Last week my team noticed some of our PowerShell AD Group management scripts throwing errors. After a little digging, we found that the 'Get-ADGroupMember' command was timing out when pointed to certain domain controllers. We have nine total DCs: five VMs and four physical. The issue is repeatable only on the four physical. Those four are running Server 2016; the VMs are Server 2022.
When targeting the unaffected DCs, a sample command will return in milliseconds. The impacted DCs timeout after the five minute limit. The test group is not big. It has less than 300 members.
I put ADWS in debug mode (as described here)and captured the process on one of the slow DCs and on one of the 'normal' DCs. Nothing stand out to me other than, once the process starts getting each member object, the time each object takes to retrieve is slower. Timing on other commands, such as Get-ADUser, don't seem to show any consistent measurable differences.
We do not appear to be resource bound but, I did note that while the command is running on the slow DCs, we're seeing all the activity on a single core.

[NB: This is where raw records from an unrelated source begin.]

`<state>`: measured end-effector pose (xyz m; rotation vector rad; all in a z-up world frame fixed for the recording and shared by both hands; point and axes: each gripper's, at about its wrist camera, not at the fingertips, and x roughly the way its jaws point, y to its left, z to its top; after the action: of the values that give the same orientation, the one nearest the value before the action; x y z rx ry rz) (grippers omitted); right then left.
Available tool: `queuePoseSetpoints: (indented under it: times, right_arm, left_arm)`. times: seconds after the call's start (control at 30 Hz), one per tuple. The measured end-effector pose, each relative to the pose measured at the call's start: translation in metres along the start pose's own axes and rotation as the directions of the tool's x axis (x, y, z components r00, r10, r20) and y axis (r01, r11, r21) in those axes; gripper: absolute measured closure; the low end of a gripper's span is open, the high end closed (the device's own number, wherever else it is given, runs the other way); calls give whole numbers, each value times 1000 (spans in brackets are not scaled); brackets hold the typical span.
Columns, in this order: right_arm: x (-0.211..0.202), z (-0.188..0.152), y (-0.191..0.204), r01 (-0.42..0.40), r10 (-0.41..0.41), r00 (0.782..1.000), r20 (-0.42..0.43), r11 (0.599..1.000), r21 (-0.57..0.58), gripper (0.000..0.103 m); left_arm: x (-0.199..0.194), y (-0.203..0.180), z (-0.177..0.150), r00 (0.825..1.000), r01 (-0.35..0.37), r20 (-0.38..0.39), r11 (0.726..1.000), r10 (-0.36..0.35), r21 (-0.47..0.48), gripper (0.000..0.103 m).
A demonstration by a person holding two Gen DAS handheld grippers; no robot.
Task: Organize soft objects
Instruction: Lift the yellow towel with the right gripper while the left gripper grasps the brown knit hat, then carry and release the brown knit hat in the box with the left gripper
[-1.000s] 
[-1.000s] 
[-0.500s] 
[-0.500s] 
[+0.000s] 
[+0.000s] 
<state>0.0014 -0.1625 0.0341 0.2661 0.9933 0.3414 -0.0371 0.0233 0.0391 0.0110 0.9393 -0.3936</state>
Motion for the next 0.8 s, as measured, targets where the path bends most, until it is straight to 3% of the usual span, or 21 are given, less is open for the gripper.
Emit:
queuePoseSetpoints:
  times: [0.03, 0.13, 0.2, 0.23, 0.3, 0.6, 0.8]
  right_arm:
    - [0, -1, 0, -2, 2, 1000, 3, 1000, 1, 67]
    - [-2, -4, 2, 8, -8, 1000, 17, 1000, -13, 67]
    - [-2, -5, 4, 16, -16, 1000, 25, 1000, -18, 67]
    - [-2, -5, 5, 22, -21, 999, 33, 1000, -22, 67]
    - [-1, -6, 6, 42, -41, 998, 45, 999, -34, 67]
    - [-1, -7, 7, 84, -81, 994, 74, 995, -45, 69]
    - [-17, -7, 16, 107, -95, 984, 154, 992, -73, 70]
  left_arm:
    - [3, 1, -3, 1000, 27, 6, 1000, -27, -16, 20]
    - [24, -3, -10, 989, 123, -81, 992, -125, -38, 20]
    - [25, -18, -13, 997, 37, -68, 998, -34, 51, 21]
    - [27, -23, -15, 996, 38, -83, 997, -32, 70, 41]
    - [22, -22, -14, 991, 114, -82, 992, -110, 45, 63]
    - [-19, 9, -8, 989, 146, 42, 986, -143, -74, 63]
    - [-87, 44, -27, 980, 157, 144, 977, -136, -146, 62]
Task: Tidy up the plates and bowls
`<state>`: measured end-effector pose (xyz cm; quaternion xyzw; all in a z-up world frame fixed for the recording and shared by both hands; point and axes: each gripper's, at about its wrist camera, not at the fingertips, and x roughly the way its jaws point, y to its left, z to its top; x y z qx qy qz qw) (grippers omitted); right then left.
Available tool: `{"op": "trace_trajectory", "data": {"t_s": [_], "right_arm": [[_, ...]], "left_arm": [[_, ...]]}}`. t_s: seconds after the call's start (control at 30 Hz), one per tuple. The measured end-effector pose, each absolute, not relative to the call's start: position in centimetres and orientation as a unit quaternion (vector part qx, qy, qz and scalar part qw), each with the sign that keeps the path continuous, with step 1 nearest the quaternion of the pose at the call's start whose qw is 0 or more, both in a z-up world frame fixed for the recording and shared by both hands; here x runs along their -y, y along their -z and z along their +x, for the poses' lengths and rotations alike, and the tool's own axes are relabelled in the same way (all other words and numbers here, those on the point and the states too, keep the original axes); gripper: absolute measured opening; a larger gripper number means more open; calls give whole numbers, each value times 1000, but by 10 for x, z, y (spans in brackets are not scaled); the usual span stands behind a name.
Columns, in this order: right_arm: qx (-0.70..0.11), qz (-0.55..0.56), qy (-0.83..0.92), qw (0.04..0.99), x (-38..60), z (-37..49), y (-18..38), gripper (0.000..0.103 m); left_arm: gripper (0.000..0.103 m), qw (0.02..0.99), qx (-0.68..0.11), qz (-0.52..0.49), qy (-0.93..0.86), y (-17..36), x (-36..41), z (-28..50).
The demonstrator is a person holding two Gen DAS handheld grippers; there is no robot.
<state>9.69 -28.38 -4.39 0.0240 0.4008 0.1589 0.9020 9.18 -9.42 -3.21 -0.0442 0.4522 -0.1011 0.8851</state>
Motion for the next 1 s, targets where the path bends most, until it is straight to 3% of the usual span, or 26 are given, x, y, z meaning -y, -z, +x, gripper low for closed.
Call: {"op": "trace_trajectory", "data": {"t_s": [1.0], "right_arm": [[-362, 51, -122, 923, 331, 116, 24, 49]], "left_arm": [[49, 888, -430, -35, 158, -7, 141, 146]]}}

We're coming off holiday break so usage has been light so it's hard to pin down exactly when the issue started. We also made a major change to our IAM processes a few weeks ago that roughly doubled our number of user objects from circa 30k to 70k. Our DC health checks and replication all show green following that change.

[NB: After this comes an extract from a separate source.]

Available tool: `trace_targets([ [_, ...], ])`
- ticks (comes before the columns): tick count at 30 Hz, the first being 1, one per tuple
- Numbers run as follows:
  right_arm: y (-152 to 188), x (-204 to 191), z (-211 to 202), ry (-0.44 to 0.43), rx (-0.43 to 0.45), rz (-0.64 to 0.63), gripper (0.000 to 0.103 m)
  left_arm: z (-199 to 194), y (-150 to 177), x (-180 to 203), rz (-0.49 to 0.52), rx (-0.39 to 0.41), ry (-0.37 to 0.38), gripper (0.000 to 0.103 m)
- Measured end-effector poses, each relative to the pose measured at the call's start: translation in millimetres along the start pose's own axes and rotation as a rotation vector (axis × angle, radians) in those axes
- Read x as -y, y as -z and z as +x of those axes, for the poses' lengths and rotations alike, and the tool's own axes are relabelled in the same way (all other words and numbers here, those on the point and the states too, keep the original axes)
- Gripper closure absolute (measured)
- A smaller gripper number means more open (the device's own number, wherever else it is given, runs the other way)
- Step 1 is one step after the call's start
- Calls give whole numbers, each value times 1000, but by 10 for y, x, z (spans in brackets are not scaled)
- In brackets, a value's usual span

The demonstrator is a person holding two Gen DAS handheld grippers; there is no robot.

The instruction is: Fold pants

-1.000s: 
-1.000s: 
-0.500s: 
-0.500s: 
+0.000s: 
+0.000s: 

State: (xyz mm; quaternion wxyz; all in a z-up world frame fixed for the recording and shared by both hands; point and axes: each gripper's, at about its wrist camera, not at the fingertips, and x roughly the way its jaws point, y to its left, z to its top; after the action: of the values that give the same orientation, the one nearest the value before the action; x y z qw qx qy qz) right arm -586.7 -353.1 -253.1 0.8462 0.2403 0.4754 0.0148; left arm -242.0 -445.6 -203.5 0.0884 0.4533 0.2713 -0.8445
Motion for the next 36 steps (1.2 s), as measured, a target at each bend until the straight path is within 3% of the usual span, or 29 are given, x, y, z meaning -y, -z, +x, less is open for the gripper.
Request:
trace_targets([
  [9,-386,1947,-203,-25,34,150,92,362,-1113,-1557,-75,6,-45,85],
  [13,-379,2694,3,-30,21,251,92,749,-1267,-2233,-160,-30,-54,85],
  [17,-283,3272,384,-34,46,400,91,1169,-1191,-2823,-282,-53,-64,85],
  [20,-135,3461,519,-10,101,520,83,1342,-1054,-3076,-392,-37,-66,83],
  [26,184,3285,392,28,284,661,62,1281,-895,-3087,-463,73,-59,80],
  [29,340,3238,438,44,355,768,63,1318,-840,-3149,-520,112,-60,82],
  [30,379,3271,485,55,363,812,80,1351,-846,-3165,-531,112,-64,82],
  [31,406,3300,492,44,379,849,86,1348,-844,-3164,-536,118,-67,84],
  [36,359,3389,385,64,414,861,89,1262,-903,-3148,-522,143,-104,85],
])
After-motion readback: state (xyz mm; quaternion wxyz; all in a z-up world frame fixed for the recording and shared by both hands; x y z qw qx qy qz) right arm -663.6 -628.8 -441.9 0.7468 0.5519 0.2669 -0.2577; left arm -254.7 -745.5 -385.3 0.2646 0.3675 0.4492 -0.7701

Short of this being a 2016 specific issue with the December updates, I'm at a loss of where to go next. The physical servers are 8 years old but were significantly over spec. While one core is being used during the call, overall system usage is low:
Slow log sample:
ActiveDirectoryWebServices: [1/11/2025 11:47:05 PM] [31] GetADGroupMember: found sdsamGroupPrincipal CN=GroupX
ActiveDirectoryWebServices: [1/11/2025 11:47:06 PM] [31] GetADGroupMember: member of CN=XXX
DirectoryUtilities: [1/11/2025 11:47:06 PM] [31] GetTimeRemaining: remaining time is 00:05:09.5457365
ActiveDirectoryWebServices: [1/11/2025 11:47:06 PM] [31] PopulateObjectClasses: adding class top
ActiveDirectoryWebServices: [1/11/2025 11:47:06 PM] [31] PopulateObjectClasses: adding class person
ActiveDirectoryWebServices: [1/11/2025 11:47:06 PM] [31] PopulateObjectClasses: adding class organizationalPerson
ActiveDirectoryWebServices: [1/11/2025 11:47:06 PM] [31] PopulateObjectClasses: adding class user
ActiveDirectoryWebServices: [1/11/2025 11:47:06 PM] [31] GetLocalDnsDomainName: Retrieved domain name 'domain.name'
ActiveDirectoryWebServices: [1/11/2025 11:47:06 PM] [31] GetADGroupMember: member of CN=YYY
DirectoryUtilities: [1/11/2025 11:47:06 PM] [31] GetTimeRemaining: remaining time is 00:05:09.4051086
ActiveDirectoryWebServices: [1/11/2025 11:47:07 PM] [31] PopulateObjectClasses: adding class top
ActiveDirectoryWebServices: [1/11/2025 11:47:07 PM] [31] PopulateObjectClasses: adding class person
ActiveDirectoryWebServices: [1/11/2025 11:47:07 PM] [31] PopulateObjectClasses: adding class organizationalPerson
ActiveDirectoryWebServices: [1/11/2025 11:47:07 PM] [31] PopulateObjectClasses: adding class user
ActiveDirectoryWebServices: [1/11/2025 11:47:07 PM] [31] GetADGroupMember: member of CN=ZZZ
DirectoryUtilities: [1/11/2025 11:47:07 PM] [31] GetTimeRemaining: remaining time is 00:05:07.5925597
ActiveDirectoryWebServices: [1/11/2025 11:47:09 PM] [31] PopulateObjectClasses: adding class top
ActiveDirectoryWebServices: [1/11/2025 11:47:09 PM] [31] PopulateObjectClasses: adding class person
ActiveDirectoryWebServices: [1/11/2025 11:47:09 PM] [31] PopulateObjectClasses: adding class organizationalPerson
ActiveDirectoryWebServices: [1/11/2025 11:47:09 PM] [31] PopulateObjectClasses: adding class user
ActiveDirectoryWebServices: [1/11/2025 11:47:09 PM] [31] GetADGroupMember: member of CN=AAA
DirectoryUtilities: [1/11/2025 11:47:10 PM] [31] GetTimeRemaining: remaining time is 00:05:05.5456304
The first record appears to return quickly. Subsequent records look like the take 1s to 2s.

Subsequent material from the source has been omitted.